Kampus Akademi Wartawan Surabaya (AWS) dan Sekolah Asisten Apoteker (SAA) berada di satu komplek. Menempati bangunan tua peninggalan lama di Jl. Kapasari 3-5. Surabaya.
Gedung tersebut menurut cerita diambil alih pemerintah Indonesia setelah ditinggal pemiliknya pasca peristiwa G 30S PKI. Arsitek etnis China sangat jelas membekas. Ada dua patung singa berada persis di pintu masuk utama. Menghadap ke timur.
Para pelajar SAA -yang kebetulan banyak cewek warga Tionghoa, saling berinteraksi dengan mahasiswa AWS. Bahkan diantaranya, saya amati ada yang memiliki hubungan spesial. Tiap hari saling berjumpa. Wajar jika mereka menjalin asmara.
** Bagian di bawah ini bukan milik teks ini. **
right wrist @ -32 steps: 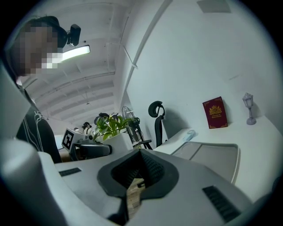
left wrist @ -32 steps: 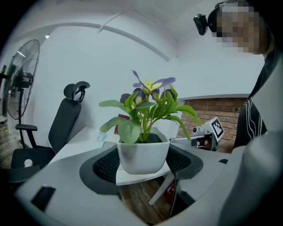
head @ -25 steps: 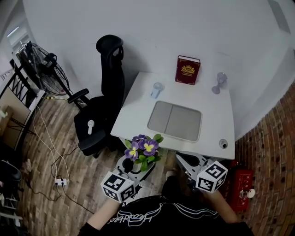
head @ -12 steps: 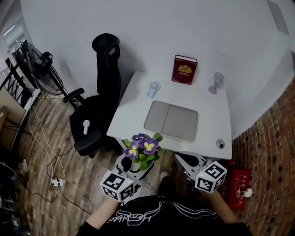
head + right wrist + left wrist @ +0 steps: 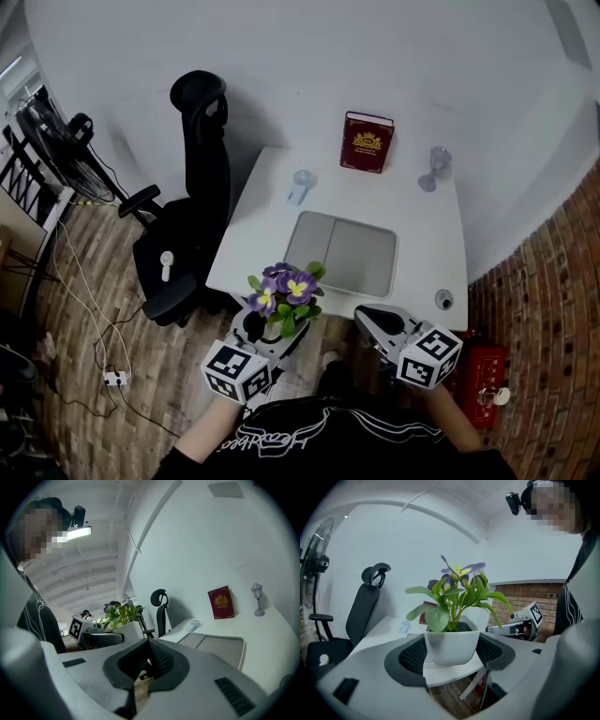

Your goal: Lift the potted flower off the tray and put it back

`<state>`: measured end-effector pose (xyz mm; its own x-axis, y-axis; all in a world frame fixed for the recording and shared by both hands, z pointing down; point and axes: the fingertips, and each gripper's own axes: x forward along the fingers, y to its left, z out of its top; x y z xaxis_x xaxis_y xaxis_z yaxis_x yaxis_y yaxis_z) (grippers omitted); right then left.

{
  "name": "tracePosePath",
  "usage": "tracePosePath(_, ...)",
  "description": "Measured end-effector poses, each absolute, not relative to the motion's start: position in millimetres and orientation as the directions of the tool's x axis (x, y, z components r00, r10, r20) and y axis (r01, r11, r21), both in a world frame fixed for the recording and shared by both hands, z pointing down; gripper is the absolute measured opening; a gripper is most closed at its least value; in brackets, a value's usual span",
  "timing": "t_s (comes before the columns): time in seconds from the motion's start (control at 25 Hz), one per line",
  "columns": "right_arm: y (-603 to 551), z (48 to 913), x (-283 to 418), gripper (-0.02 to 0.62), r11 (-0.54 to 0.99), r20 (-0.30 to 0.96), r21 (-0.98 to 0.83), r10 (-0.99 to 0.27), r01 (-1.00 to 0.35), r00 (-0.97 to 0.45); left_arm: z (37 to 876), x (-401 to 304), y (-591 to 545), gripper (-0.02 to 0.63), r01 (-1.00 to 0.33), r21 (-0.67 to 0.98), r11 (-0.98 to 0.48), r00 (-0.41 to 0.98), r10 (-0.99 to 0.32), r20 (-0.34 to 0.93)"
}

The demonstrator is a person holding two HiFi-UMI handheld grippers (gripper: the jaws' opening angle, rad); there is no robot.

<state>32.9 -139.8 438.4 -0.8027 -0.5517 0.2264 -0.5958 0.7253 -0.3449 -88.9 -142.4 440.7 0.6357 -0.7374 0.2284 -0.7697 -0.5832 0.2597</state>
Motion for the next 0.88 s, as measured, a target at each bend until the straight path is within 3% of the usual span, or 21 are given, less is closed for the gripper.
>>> tracePosePath(0.88,-244,431,78,0.003,0.741,0.247,-0.316,-0.539,-0.592,-0.806,506,-74,-272,0.344,-0.862,0.149,-0.484,0.503,-0.786,0.358)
Kampus AWS dan sekolah tingkat menengah atas itu di sekitarnya merupakan daerah padat. Kebetulan pula sebagian besar penduduknya orang Tionghoa. Misalnya, kawasan Jalan Jagalan, Kalianyar, Kapasari Pedukuhan, Ngaglik, Tambakrejo atau Lawang Seketeng.
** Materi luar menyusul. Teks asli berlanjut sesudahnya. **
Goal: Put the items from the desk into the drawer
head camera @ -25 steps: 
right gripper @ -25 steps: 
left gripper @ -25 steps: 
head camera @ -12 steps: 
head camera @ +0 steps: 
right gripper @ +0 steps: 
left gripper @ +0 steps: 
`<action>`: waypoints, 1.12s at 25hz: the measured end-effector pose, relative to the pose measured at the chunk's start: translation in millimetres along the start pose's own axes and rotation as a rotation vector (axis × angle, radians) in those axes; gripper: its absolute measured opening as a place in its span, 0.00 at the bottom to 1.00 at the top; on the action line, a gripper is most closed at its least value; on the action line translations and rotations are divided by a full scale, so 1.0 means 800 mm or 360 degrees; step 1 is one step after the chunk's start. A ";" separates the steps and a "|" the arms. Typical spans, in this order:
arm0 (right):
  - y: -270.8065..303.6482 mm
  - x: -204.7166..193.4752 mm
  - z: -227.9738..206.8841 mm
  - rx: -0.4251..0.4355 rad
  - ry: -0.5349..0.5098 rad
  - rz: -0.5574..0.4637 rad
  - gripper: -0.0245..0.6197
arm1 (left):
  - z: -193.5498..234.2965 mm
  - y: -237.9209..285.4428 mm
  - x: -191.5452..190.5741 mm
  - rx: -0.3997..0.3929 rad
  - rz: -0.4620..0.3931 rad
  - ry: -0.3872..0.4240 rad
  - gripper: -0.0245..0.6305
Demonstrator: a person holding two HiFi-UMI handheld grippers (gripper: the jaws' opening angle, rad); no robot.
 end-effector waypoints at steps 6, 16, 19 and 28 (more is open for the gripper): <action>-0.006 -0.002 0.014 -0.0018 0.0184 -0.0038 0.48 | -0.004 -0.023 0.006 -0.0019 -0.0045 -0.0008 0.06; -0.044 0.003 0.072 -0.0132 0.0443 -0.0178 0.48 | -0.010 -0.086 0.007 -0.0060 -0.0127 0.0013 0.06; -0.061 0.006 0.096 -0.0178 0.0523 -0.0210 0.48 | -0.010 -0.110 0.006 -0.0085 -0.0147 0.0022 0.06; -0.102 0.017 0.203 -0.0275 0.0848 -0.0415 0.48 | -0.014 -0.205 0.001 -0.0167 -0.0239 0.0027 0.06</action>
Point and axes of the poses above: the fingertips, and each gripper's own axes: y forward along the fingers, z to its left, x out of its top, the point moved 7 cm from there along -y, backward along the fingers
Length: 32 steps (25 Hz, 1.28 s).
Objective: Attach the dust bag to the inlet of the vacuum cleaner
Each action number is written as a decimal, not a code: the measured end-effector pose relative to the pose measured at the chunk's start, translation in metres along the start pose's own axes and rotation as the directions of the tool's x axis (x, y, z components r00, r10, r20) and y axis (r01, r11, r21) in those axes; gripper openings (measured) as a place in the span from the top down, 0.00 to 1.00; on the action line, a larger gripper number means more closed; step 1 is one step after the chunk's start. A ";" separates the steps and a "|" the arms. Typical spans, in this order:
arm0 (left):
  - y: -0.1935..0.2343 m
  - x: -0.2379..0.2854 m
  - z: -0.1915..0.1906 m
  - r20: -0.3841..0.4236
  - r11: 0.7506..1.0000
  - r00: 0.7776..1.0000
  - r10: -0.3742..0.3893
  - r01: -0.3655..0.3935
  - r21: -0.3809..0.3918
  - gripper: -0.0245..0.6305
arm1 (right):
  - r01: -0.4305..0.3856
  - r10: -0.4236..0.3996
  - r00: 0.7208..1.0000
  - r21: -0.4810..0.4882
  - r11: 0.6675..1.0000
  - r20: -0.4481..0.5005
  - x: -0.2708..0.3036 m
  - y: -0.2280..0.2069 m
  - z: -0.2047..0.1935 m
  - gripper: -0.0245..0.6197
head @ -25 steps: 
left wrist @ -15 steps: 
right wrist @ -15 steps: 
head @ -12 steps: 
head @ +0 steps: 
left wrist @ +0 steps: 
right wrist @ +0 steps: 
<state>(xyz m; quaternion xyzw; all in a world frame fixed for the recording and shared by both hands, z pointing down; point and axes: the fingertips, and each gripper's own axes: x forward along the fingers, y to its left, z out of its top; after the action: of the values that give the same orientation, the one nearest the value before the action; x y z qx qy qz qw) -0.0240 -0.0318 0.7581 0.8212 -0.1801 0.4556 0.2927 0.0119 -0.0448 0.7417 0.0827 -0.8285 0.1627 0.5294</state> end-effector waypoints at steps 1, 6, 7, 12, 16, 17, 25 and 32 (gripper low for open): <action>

Mahasiswa AWS banyak indekos di daerah tersebut. Sedangkan murid-murid SAA, rumahnya juga tidak jauh dari Kapasari. Mereka sangat rukun sebab sudah saling kenal. Saya kira bagian dari akulturasi budaya yang alami.
Tempat tinggal saya di Jl. Tambakrejo, jadi kalau ke kampus cukup jalan kaki. Karena terbiasa melintasi pemukiman tadi lama-lama dapat menebak. Apakah penghuni sebuah rumah itu orang Tionghoa atau bukan yang lazim disebut rumah milik orang Jawa, atau disebut pribumi.
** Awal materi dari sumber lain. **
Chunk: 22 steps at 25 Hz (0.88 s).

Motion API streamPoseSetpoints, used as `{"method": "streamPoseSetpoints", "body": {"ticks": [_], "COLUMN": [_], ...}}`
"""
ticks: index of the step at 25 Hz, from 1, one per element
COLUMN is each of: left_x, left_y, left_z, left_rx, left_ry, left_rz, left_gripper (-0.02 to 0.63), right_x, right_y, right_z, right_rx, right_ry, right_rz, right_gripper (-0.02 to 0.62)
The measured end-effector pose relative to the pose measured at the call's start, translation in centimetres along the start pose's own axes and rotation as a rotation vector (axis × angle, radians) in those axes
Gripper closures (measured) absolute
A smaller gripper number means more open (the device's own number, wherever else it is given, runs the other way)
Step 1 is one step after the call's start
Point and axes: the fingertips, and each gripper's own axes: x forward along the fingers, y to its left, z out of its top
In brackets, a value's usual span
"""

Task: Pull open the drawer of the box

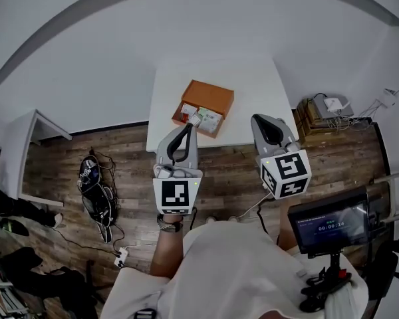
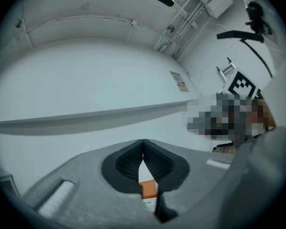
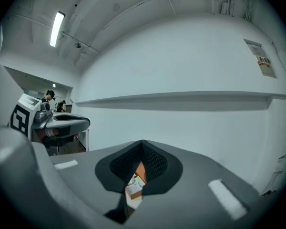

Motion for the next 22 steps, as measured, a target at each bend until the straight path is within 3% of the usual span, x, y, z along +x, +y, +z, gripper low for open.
{"method": "streamPoseSetpoints", "body": {"ticks": [8,17,22], "left_x": [0.2,0.9,0.9], "left_y": [-0.3,-3.8,-1.1], "left_z": [-0.9,-0.7,-2.0], "left_rx": [-0.007,-0.002,-0.001], "left_ry": [0.018,0.028,0.034], "left_rz": [-0.016,-0.027,-0.032], "left_gripper": [0.600,0.600,0.600], "right_x": [0.2,-2.0,0.4], "right_y": [0.4,-1.9,0.1], "right_z": [-0.2,-1.2,-1.4], "right_rx": [-0.010,-0.024,-0.030], "right_ry": [0.012,0.021,0.039], "right_rz": [-0.006,-0.004,-0.003], "right_gripper": [0.594,0.594,0.594]}}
Caranya bagaimana? Begini. Pada saat di rumah tersebut sedang ada orang mandi, simak baik-baik. Kalau selesai mandi kedengaran suara mengibaskan handuk, berarti rumah itu milik pribumi. Tetapi jika setelah mandi terdengar keras suara seperti hendak mengeluarkan dahak.....tandanya itu rumah orang Tionghoa!
Kehidupan berbaur dengan orang Tionghoa, membuat saya hafal bahasa mereka. Misalnya bilangan 1 sampai 9. Angka penunjuk waktu. Bisa juga menyebut hari senin hingga minggu.
Tetangga saya -yang sebagian besar orang Tionghoa itu, jika Idul Fitri ikut unjung-unjung (silaturahim). Mendatangi warga yang merayakan lebaran. Sebaliknya ketika orang Tionghoa merayakan Imlek, penduduk lain adakalanya datang.
Jika menyuguhkan makanan, tetangga Tionghoa selalu bilang, "Buk kuatir, ini makanan tanpa babi". Maksudnya makanan yang disajikan dijamin halal. Saya belajar pola budaya secara natural. Tidak ada sangkut pautnya dengan ritual keagamaan. Sama-sama pegang keyakinan.